The habitat of hardware bugs

July 13th, 2016

The Moscow apartment which little me called home was also home to many other creatures, from smallish cockroaches to biggish rats. But of course we rarely met them face to face. Evolution has weeded out those animals imprudent enough to crash your dinner. However, when we moved a cupboard one time, we had the pleasure to meet a few hundreds of fabulously evolved cockroaches.

In this sense, logical bugs aren't different from actual insects. You won't find bugs under the spotlight, because they get fixed under the spotlight, crushed like a cockroach on the dinner table. But in darker nooks and crannies, bugs thrive and multiply.

When hardware malfunctions in a single, specific way, software running on it usually fails in several different, seemingly random ways, so it sucks to debug it. Homing in on the cause is easier if you can guess which parts of the system are more likely to be buggy.

When hardware fails, nobody wants a programmer treating it as a lawyer or a mathematician (the hardware broke the contract! only working hardware lets us reason about software!) Instead, the key to success is approaching it as a pragmatic entomologist knowing where bugs live.

Note that I'm mostly talking about design bugs, not random manufacturing defects. Manufacturing defects can occur absolutely anywhere. If you're in an industry where you can't toss a faulty unit into the garbage can, but instead must find the specific manufacturing defect in every reported bad unit, I probably can't tell you anything new, but I can offer you my deepest sympathy.

CPUs

CPUs are the perfect illustration of the "spotlight vs nooks and crannies" principle. In CPUs, the spotlight, where it's hard to find bugs, is functionality accessible to userspace programs - data processing, memory access and control flow instructions.

Bugs are more likely in those parts of the CPUs only accessible to operating systems and drivers - and used more by OS kernels than drivers. Stuff like memory protection, interrupt handling, and other privileged instructions. You can sell a buggy CPU if it doesn't break too many commercially significant, hard to patch programs - and there aren't many important OS kernels, therefore a lot of scenarios are never triggered by them.

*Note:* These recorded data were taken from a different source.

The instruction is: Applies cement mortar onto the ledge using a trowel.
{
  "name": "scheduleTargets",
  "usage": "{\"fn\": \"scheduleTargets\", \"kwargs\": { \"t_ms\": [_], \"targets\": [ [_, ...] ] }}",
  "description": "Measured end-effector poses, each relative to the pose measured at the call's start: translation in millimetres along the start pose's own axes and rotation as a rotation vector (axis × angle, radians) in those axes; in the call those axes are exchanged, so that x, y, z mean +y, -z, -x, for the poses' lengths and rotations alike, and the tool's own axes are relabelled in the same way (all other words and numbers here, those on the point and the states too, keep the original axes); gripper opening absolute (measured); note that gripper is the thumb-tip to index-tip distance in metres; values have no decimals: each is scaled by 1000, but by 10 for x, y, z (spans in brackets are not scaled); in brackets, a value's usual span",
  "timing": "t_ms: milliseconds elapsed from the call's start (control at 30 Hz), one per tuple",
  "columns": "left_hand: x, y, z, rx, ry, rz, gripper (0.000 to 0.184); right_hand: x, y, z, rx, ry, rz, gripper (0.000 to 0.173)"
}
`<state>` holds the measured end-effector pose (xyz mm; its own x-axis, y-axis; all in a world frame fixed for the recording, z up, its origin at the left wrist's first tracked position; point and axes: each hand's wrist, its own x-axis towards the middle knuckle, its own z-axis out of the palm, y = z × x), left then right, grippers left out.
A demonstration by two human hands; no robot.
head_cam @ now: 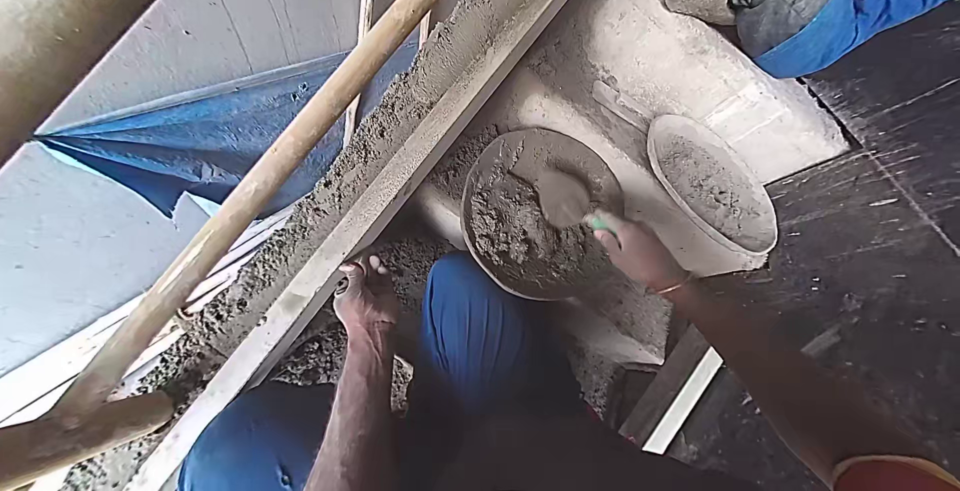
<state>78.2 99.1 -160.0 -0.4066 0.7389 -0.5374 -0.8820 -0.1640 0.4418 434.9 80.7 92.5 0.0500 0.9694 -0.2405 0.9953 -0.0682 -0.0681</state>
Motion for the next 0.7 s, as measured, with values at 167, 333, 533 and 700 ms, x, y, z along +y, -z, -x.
{"fn": "scheduleTargets", "kwargs": {
  "t_ms": [167,333,533,700],
  "targets": [
    [3,27,-24,-4,-12,-5,23,-45,356,200,-453,-80,323,37],
    [-16,14,-27,2,-1,14,22,2,507,454,-676,33,165,33],
    [8,-10,7,5,5,-8,23,-23,-673,60,-183,-95,63,44],
    [15,9,9,-19,-2,-10,26,-30,-603,81,-29,-79,-480,40]
  ]
}}
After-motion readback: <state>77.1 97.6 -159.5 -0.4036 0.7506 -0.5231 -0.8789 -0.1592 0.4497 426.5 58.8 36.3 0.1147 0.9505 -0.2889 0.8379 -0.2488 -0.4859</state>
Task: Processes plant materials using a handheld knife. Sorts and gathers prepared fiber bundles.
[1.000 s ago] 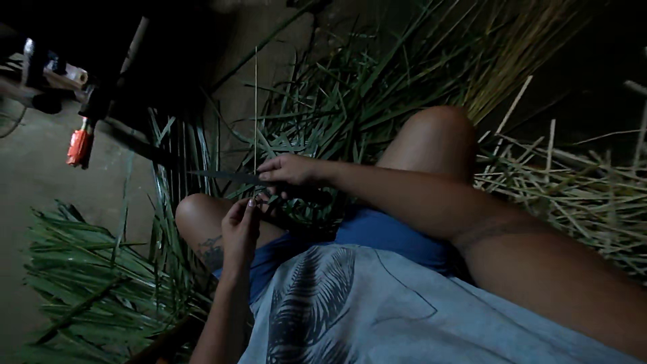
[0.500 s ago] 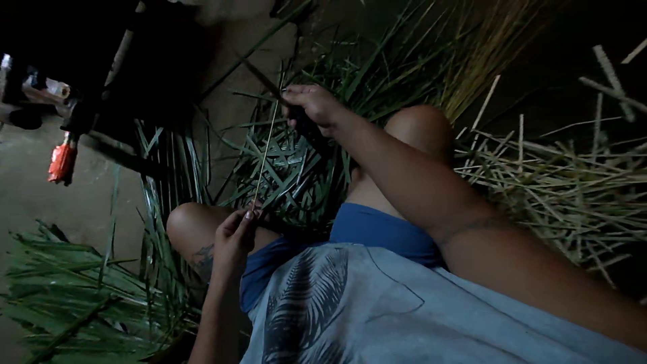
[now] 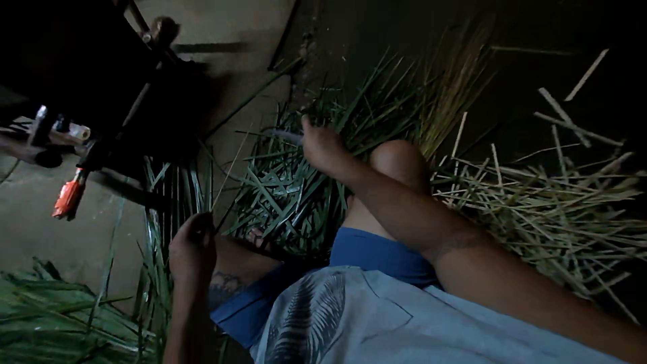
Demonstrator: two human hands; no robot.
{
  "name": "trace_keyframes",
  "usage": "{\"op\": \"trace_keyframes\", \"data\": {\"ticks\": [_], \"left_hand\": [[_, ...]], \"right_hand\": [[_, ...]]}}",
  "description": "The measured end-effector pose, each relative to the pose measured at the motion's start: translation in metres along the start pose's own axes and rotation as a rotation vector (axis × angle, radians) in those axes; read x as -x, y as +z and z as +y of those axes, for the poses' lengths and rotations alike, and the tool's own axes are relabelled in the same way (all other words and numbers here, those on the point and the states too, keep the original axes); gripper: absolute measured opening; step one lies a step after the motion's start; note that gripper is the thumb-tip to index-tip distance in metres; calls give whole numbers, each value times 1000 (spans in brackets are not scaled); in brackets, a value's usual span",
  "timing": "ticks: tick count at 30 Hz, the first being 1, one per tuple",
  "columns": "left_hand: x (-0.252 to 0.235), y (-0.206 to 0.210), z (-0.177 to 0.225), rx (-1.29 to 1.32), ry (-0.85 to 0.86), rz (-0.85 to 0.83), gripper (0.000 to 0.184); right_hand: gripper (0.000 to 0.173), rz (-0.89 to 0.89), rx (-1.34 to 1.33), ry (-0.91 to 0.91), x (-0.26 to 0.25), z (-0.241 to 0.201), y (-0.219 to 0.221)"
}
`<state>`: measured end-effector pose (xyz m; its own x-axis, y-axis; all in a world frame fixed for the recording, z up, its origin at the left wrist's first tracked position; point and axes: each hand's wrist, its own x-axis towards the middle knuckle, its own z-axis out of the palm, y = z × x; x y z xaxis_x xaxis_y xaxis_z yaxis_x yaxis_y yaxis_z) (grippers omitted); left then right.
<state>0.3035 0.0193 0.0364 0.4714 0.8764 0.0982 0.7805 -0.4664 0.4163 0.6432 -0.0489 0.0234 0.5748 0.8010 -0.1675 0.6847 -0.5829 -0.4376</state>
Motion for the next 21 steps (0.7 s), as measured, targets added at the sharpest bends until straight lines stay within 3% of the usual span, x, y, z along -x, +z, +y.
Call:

A new OS kernel might bump into the bug, of course, but at that point, it's the programmer's problem. A friend who wrote a small real-time operating system had to familiarize himself with several errata items, and was the first to report some of these items.

It should be noted that an x86 CPU should be way less buggy in the privileged areas than the average embedded CPU. That's because it's more compatible in the privileged areas than almost any other CPU. AFAIK, today's x86 CPUs will still run unmodified OS binaries from the 80s and 90s.

Other CPUs are not like that. I recall that ARM has 2 instructions, MCR and MRC (Move Register to/from Co-processor), and the meaning of those instructions depends on their several constant arguments. It could flush the cache or program the memory protection unit or do other things - a bit like a hypothetical CALC instruction where CALC 0 does addition, CALC 1 subtracts, CALC 2 multiplies, etc. My point isn't that MCR and MRC look cryptic in assembly code, but that the meaning changes between ARM generations. MIPS is similar, except they're called MFC0 and MTC0, Move From/To Coprocessor 0.

These incompatibilities do not break userspace programs, which can't execute any of these instructions - but the OS needs to be tweaked to support a new core. If a new core introduces a bug in a privileged instruction, that doesn't break old OS code any more than it's already broken by ISA incompatibilities. Updating OS code is the perfect opportunity to also work around fresh hardware bugs.

x86 chips also run more OSes than chips based on most other architectures. For instance, a now-defunct team making a fairly widespread ARM-based application processor had to port about 3 versions of Linux (is there a chip maker who likes Linux with its endless versions and having to port it themselves? Or do they secretly wish they could tell Linus Torvalds what he publicly said to NVIDIA, namely, "fuck you"?) They also supported OS vendors in the porting of Windows and QNX. Overall, the chip probably ever ran 5 full-blown OSes. x86 chips need to run endless OS builds - often built from very similar source code, but still.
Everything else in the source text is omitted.